This week each trainer rolled a die with their contestants' faces on them and that contestants' weight loss will be the only one that counts at the weigh-in. Meanwhile, the contestants faced their first challenge of the season. It started where the teams were strapped to one another and had to work together to fill up their tank with water to a certain level. In addition, they had to roll a die to determine how many buckets they could carry to their tank. The Blue team narrowly edged out the Red team for the victory, receiving an extra die to roll to see if they wanted to use that contestant for the weigh-in. When it came for the weigh-in, Fernanda was representing the White team, Tanya for the Red team, and Hap for the Blue team. Hap lost 13 pounds (3.37% of weight lost), but when Fernanda stepped on the scale, she only lost two pounds (0.84% weight lost). Tanya needed to lose more than two pounds to keep the Red team safe, and she succeeded with four (1.63% weight lost). The White Team lost the weigh-in again and Fernanda fell below the red line and was automatically eliminated.

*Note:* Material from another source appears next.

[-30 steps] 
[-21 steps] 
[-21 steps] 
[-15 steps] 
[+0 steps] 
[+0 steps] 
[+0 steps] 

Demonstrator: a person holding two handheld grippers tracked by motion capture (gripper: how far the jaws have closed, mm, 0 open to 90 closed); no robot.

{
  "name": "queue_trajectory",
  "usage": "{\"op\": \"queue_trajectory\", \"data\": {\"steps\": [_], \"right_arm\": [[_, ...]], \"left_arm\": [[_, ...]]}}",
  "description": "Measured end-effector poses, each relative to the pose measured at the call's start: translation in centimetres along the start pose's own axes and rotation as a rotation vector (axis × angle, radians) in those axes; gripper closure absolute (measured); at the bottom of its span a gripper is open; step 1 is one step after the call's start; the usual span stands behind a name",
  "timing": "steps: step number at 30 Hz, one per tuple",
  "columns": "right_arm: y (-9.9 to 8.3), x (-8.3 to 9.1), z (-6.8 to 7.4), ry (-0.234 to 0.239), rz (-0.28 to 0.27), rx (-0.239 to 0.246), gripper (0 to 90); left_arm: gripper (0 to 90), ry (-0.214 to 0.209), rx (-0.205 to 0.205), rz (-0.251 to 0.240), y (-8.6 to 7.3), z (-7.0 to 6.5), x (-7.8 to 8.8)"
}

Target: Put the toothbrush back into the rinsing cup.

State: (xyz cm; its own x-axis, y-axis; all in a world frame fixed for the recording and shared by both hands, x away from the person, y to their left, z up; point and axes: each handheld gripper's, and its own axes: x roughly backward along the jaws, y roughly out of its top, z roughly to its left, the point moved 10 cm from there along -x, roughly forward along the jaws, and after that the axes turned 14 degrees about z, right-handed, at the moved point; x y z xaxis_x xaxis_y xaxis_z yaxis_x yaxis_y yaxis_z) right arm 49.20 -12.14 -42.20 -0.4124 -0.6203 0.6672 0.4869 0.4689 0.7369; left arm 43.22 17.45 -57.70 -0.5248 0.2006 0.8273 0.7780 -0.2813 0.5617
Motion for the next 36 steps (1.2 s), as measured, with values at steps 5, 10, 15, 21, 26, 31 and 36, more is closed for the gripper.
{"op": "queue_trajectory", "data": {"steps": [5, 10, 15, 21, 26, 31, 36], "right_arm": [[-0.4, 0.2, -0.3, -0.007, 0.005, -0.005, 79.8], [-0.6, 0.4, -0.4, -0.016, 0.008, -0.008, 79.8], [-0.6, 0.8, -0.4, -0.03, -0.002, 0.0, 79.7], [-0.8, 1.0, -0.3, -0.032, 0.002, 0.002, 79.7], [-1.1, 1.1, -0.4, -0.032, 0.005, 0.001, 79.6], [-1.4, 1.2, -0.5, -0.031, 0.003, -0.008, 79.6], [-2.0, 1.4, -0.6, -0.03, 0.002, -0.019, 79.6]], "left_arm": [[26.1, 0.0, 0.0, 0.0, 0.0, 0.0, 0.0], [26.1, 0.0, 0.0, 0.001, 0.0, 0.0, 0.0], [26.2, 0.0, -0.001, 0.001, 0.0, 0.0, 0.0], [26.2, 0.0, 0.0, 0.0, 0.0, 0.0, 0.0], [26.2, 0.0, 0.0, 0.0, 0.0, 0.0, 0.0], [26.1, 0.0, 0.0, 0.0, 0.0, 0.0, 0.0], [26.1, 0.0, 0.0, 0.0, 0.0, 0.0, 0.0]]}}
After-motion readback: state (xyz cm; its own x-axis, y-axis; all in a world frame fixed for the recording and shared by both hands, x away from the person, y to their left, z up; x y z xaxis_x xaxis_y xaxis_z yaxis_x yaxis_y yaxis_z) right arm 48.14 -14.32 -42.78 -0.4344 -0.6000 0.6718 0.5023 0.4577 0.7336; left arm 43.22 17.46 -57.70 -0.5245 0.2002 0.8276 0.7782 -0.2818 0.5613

===Week 3: "The Auction"===
First aired October 29, 2013

After Fernanda was eliminated, she lost 55 pounds at home, meaning she currently weighs 195 pounds. Her goal is to be 130 by the finale.
For the third week, the contestants came to the gym to find all of the equipment had been taken out. Their next challenge was auctioning off the equipment to each team. The Red Team ended up getting sacks of sugar to work with, the White team ended up getting bench press and weight ball, and the Blue team ended up getting the rest of the equipment. When it came down for the weigh-in, the Red team lost for the first time when Tanya lost no weight and fell below the red line. However, Dolvett used his Trainer Save to save Tanya from going home, giving her another chance.

===Week 4: "Trick or Treat"===
First aired November 5, 2013

The challenge from this week was a Halloween-themed temptation. In the field, 100 pumpkins were up for grabs containing treats, cash, and the immunity prize. If a player received a treat, they had the option to eat to keep their team in the game, or pass, but once they passed, their entire team would be out. Whoever received the immunity prize would win immunity for their entire team. While Chelsea, David, and Hap managed to find cash in one of their pumpkins, everyone else was not so lucky, especially Jay, who ate 950 calories of treats. Eventually, Hap picked up a pumpkin that Tumi was about to go for. Hap opened the pumpkin up to find a chocolate bar. However, when he opens the wrapper, the White and Red teams are shocked to see Hap has found immunity, giving the Blue team their third consecutive challenge win. With the Red and White teams having already used their Trainer Saves, this immediately sets in that, as long as no one on the Blue Team gains weight, one person will be eliminated at the end of the week. During the workouts, Jillian worked mostly with Tumi and revealed some personal info to her about her past, which helped with her struggle during this week's workout.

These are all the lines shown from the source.